I was amongst a group of supporters who expressed our discontent outside the ground and the Ipswich chairman, David Sheepshanks, came out to apologise!
He then took us to Alan Brazil’s pub in the town centre and got the 20 or so fans who had hung about a free drink!
It ended up being a lock in with all these Ipswich fans buying us free drinks all night for our wasted journey!
I didn’t have the heart to tell them that I happened to be at Uni at Norwich at the time. They saw my Walsall top and assumed that I had been on a 3 1/2 hour train journey.
Suffice to say I had a brilliant night though memories of it remain very blurry!
The following week, I went up again for the rearranged game and I think we lost 2-0!with Jamie Snowcroft putting us to the sword.
The game was rubbish but the first game that wasnt was both bizarre and brilliant!
Got me thinking, and not sure if this really happened. Played Chesterfield in around 1977 at Derbys Baseball ground in the F A cup. Sure we won 1 0 and went on to play Man Utd in next round but could all have been a dream.
It did. About 2 days before Christmas. 1-0 ,Bernie Wright, I think.
Brighton away about 2009. Won 1-0 with nine men. Ludicrous.
Went to game st Swindon in mid 70s and we lost 5 1. Bizarre thing was i think the ref gave 5 penaltys. They scored 3 missed 1 our goal came from a penalty as well.
Oh yes, I remember that Cambridge match vividly. We could have scored about 25, let alone 5. We missed at least two open goals. I was so disappointed to see a policeman go and have a word with enthusiastic Cambridge fan.
As for some of others:
Any one remember the freight rover trophy mid 80’s at home to derby
Club called for help for snow to be shovelled off the pitch !
Crazy game too , snow piled high behind the goals and mark Rees jumping into it after scoring one of his 3 goals that night .
Game ended 5-3 to us I think
Oh yes I do:
Ian handysides such a skillfull player , gone too soon
Does anyone remember when the theme music to Crossroads started playing on the sound system in the middle of a match at home?
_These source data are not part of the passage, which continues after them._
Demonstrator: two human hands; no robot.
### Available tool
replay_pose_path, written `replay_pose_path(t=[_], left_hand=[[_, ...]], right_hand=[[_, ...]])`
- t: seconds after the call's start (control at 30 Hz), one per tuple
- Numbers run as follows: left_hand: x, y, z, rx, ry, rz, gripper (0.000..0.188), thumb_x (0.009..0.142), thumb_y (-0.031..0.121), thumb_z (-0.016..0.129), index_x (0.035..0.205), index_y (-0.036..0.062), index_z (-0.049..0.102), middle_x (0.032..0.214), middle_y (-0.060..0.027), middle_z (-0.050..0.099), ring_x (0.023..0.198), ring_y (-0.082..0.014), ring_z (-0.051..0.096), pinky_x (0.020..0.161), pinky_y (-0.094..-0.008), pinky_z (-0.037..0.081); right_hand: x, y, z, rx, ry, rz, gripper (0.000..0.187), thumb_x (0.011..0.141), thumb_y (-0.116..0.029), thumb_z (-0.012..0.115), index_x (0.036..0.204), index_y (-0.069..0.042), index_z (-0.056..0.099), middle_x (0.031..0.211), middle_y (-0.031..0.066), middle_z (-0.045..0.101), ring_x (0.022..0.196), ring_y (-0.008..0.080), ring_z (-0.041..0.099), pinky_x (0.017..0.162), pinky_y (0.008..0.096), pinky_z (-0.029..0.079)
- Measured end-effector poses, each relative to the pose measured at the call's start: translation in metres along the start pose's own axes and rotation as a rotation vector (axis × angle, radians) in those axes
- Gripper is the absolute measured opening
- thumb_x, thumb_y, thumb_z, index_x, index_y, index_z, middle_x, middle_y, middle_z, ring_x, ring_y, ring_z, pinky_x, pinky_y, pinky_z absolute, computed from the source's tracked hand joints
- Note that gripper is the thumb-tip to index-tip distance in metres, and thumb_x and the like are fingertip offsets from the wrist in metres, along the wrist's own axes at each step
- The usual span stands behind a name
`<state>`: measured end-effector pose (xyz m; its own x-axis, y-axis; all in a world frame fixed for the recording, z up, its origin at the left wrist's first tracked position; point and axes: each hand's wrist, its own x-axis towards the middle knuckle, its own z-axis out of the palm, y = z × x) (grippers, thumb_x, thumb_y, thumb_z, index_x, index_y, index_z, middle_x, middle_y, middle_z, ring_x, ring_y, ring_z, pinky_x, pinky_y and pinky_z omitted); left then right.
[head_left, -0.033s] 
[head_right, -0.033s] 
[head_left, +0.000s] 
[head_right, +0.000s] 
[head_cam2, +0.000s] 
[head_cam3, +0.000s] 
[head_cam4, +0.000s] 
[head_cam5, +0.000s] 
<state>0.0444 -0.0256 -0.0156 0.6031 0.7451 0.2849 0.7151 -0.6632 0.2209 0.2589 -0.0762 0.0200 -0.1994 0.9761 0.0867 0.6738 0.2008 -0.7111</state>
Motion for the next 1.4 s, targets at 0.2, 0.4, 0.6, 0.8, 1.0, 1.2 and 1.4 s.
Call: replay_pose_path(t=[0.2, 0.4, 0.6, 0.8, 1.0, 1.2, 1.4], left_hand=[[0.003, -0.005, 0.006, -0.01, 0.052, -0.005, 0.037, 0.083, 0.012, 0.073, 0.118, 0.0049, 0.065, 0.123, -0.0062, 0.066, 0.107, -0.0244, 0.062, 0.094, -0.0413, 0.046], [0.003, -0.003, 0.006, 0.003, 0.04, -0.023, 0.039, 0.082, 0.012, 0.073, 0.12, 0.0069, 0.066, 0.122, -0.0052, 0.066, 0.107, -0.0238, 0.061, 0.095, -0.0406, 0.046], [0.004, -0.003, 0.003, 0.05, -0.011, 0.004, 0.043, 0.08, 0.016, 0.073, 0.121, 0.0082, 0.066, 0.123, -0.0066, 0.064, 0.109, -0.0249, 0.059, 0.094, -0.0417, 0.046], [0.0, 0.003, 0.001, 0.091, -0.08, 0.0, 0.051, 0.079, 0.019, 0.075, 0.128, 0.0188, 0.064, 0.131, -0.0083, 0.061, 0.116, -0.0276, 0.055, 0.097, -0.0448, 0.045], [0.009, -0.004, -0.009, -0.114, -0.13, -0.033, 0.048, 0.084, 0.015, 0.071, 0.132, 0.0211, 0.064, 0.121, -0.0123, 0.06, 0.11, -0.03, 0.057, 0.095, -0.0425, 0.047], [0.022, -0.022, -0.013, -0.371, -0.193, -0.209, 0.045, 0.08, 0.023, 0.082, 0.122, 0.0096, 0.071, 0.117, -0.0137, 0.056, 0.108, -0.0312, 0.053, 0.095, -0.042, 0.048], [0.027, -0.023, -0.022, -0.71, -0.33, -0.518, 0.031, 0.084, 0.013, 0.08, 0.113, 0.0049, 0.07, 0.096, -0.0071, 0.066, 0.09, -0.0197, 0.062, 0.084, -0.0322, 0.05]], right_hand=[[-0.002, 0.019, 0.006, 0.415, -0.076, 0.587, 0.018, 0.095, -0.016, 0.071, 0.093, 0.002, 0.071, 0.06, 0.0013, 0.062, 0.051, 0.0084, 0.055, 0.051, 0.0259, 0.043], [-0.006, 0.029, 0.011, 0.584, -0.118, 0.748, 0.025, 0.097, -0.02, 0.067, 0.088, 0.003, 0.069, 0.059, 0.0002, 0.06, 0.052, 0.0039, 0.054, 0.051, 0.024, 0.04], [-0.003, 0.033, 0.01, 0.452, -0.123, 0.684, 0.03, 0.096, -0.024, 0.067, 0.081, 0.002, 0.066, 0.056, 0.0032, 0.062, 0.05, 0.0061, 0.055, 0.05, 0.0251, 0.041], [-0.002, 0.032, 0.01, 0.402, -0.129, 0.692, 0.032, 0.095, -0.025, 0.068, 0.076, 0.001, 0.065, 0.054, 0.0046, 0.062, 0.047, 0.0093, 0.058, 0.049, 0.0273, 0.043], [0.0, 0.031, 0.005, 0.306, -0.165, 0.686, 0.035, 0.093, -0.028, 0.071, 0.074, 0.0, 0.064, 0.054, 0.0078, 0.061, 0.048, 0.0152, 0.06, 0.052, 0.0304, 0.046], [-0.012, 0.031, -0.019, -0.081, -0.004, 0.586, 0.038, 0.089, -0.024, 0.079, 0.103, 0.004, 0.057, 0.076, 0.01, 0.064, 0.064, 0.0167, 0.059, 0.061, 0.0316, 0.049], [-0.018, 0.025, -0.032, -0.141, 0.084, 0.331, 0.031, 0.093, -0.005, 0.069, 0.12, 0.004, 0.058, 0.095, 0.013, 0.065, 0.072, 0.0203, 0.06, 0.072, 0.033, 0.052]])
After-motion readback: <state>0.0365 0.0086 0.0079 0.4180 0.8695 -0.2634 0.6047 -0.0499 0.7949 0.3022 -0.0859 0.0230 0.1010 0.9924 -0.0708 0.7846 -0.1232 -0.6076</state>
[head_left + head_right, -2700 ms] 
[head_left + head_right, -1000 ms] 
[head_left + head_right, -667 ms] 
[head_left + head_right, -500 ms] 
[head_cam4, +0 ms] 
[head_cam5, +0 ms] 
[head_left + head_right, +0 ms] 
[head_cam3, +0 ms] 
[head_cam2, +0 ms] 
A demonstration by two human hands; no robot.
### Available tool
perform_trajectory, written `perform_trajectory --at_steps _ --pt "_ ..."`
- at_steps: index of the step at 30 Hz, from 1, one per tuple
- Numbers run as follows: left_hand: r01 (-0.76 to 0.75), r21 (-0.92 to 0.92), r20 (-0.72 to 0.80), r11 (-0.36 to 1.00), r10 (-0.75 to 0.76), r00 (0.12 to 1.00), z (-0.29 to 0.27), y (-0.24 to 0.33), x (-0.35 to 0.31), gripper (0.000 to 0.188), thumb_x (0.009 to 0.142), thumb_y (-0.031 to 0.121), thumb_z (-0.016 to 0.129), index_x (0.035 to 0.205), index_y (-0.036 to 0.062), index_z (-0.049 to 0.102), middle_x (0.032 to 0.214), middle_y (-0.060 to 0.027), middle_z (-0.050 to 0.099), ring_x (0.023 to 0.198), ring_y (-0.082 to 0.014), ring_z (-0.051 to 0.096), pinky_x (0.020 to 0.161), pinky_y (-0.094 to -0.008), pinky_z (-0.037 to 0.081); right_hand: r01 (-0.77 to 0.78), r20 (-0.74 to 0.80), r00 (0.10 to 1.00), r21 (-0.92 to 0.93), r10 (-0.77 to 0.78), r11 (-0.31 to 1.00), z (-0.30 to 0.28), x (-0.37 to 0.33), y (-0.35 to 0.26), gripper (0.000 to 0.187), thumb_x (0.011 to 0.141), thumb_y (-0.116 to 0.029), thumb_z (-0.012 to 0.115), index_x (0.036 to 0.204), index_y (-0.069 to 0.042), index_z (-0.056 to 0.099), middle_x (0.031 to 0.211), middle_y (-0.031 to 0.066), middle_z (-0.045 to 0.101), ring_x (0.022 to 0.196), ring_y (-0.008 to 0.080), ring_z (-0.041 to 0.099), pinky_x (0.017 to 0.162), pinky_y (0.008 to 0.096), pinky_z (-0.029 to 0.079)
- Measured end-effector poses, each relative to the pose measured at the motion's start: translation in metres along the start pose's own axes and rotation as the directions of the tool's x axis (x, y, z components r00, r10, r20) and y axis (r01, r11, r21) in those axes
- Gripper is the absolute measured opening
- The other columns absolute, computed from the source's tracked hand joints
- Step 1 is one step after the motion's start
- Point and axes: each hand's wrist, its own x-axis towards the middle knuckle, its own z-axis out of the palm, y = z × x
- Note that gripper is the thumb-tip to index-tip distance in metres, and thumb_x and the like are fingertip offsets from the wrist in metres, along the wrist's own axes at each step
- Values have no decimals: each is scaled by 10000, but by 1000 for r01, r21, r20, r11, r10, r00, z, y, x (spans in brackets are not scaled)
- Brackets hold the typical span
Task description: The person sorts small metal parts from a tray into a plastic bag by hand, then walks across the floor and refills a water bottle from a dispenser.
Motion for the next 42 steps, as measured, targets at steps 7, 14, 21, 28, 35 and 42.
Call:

Around 2005 I think - can’t remember the opponents.
Do remember that game mate , Mark Rees was pictured in the back of express & star next day with the matchball… hit the headlines even more because it was the perfect hat-rick ( left foot,right foot and header )
More bizarre games around mid to late 80’s
Midweek match at home to Cardiff 6-3 to us I’m sure Steve Elliott got a hat trick .
And if cause FA cup match vs Preston and the wizard willie naughton hit a treble against his old club as we won 7-3!!!
Also not forgetting early in the season with reading winning there first 6 games I think , they came to fellows park and we duly dispatched them 6-0 !!.
The days of walking round to the cow shed when we kicked towards the laundry end we’re great !!
I remember one away game (Preston I think) and Rees was brought on as a sub after a lengthy injury lay off. I started the chanting “Pyscho is back” to which loads joined in with … only for him to go off injured about 5 minutes later!
It must’ve been early to mid 90’s when we played away at Scunny. Four of us travelled up in my mates knackered old Fiat Panda.
It was hammering it down all the way there, the motorway was like a river. We kept saying “I hope this isn’t called off”.
The carpark at the ground was like a lake. We kept saying “I hope this isn’t called off”.
At half time the score was 0-0 but the pitch was like a quagmire. We kept saying “I hope this isn’t called off”.
25 minutes in to the second half we were 5- 0 down. We walked out to make an early start home whilst shouting at the ref “This should’ve been called off, you can’t paly football in this weather”
If you could get past the police at the fence.